Il aurait fallu ne pas donner au Conseil Constitutionnel l'occasion de se poser la question
On savait donc depuis au moins vingt ans que le statut juridique des écoles qui pratiquent l’immersion était fragile. Pour continuer à les faire fonctionner sans trop les inquiéter, il fallait donc simplement ne pas poser la question au Conseil Constitutionnel ou ne pas lui donner l’occasion de se poser la question. Or, c’est ce qui fut fait avec le vote de cette loi. Les régionalistes et promoteurs des langues régionales ont pris un risque. Ils ont offert l’occasion au Conseil Constitutionnel d’interpréter la Constitution et de dire le droit.
Les écoles qui pratiquent l'enseignement immersif ne vont pas forcément disparaître pour autant. Mais tout dépend du ministère de l’éducation qui peut maintenant s’appuyer sur cette décision du Conseil Constitutionnel. Il peut décider quelle école il accepte, ou il n’accepte pas, sous contrat d’association. Et à une école qui pratique l’enseignement immersif, il peut très bien désormais lui opposer la décision du Conseil des sages : "le droit dit que vous n’avez pas le droit".

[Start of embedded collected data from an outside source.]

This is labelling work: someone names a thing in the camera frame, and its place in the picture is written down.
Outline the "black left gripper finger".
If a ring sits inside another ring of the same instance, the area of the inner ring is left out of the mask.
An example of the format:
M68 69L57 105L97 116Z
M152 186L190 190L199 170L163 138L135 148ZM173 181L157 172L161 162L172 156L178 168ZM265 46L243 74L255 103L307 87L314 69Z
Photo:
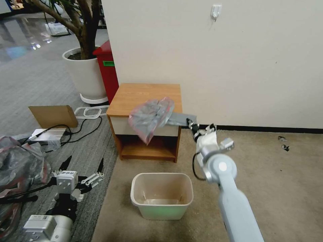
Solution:
M68 166L70 164L70 161L72 159L72 156L69 156L59 167L58 170L52 171L52 177L57 177L59 174L61 174L63 171L66 171L68 169Z
M98 169L90 176L78 176L78 189L92 189L105 177L104 174L104 158L101 159Z

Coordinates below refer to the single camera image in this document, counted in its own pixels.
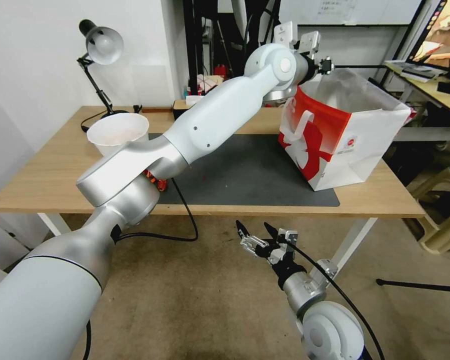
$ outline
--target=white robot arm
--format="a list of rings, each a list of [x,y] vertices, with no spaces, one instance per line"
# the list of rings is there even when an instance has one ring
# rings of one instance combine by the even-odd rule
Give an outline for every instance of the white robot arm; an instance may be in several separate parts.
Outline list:
[[[271,239],[250,235],[243,224],[236,222],[240,245],[259,258],[265,258],[278,276],[278,286],[286,294],[296,319],[301,343],[310,359],[359,359],[364,351],[364,334],[357,318],[344,306],[324,301],[327,279],[318,271],[307,274],[305,268],[294,262],[298,233],[294,230],[276,230],[265,223]],[[333,279],[337,265],[330,260],[319,260],[318,265]]]
[[[107,284],[118,236],[159,199],[143,170],[161,179],[179,174],[244,125],[263,99],[292,96],[298,84],[315,76],[319,67],[311,55],[317,41],[304,41],[303,51],[291,49],[291,28],[279,25],[280,43],[258,48],[245,76],[214,89],[162,136],[127,143],[78,179],[96,208],[88,221],[35,248],[0,283],[0,360],[70,358]],[[317,40],[318,33],[307,39]],[[329,71],[331,62],[322,67]]]

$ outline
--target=paper cup
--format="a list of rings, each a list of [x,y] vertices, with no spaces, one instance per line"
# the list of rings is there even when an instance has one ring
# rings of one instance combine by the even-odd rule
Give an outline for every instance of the paper cup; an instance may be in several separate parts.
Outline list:
[[[149,120],[137,113],[113,114],[94,123],[86,138],[106,156],[127,142],[148,141]]]

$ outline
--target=desk lamp
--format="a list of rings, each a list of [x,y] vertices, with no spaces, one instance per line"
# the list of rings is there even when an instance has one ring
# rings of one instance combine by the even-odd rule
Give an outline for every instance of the desk lamp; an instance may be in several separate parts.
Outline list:
[[[87,19],[80,21],[78,28],[83,36],[85,36],[85,47],[87,52],[76,61],[80,64],[86,77],[95,88],[96,94],[106,107],[106,114],[103,115],[102,118],[117,113],[128,113],[128,111],[125,110],[112,109],[112,102],[107,94],[99,89],[88,69],[93,63],[108,65],[116,62],[124,50],[124,40],[115,30],[109,27],[96,26],[93,21]]]

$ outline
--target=paper bag
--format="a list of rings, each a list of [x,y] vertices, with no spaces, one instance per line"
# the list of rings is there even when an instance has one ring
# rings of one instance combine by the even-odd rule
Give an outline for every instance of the paper bag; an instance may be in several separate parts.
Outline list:
[[[309,95],[299,88],[285,103],[278,141],[314,190],[367,180],[411,113],[347,69]]]

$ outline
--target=wooden table
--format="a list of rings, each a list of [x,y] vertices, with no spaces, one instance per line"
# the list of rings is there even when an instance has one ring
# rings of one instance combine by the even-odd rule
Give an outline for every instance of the wooden table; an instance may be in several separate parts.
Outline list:
[[[393,63],[386,62],[385,66],[393,74],[405,83],[405,90],[400,97],[400,101],[408,101],[412,93],[418,92],[427,101],[439,108],[450,110],[450,94],[437,91],[439,81],[444,78],[432,79],[427,82],[420,82],[400,75],[400,68]],[[400,130],[395,141],[450,141],[450,127],[404,127]]]
[[[101,158],[87,141],[80,122],[100,106],[84,106],[43,146],[0,191],[0,212],[38,213],[50,230],[59,235],[70,231],[60,213],[91,214],[94,207],[75,183]],[[171,112],[146,112],[150,133],[163,133],[173,124]],[[262,108],[238,134],[277,134],[281,109]],[[194,215],[329,216],[360,218],[347,235],[335,259],[339,268],[350,257],[377,218],[419,218],[422,208],[388,166],[380,161],[365,183],[335,189],[340,206],[223,206],[190,204]],[[180,204],[157,204],[153,215],[185,215]]]

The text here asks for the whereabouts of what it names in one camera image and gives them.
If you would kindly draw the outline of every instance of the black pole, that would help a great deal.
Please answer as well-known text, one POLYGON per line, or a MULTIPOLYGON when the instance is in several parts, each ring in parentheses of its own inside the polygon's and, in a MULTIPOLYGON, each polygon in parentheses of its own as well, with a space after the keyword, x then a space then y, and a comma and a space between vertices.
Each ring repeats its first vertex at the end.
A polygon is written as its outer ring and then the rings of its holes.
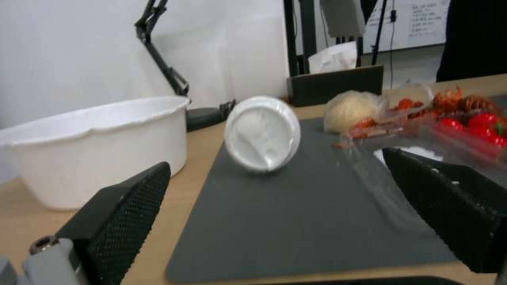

Cela dit, l’actuel ministre, Jean Michel Blanquer, semble être plutôt d’humeur à temporiser. Il a assuré que les écoles Diwan ne sont pas menacées dans une interview au quotidien Ouest France, samedi, indiquant tout de même qu’il faudra peut-être que leur statut évolue suite à cette décision.
Quant au courroux de François Bayrou et à sa volonté de modifier l’article 2 de la constitution, il ne faut pas trop y compter. Jack Lang avait exprimé la même exigence en 2001 après l’avis du Conseil d’Etat. C’était il y a vingt ans et depuis, rien n’a changé.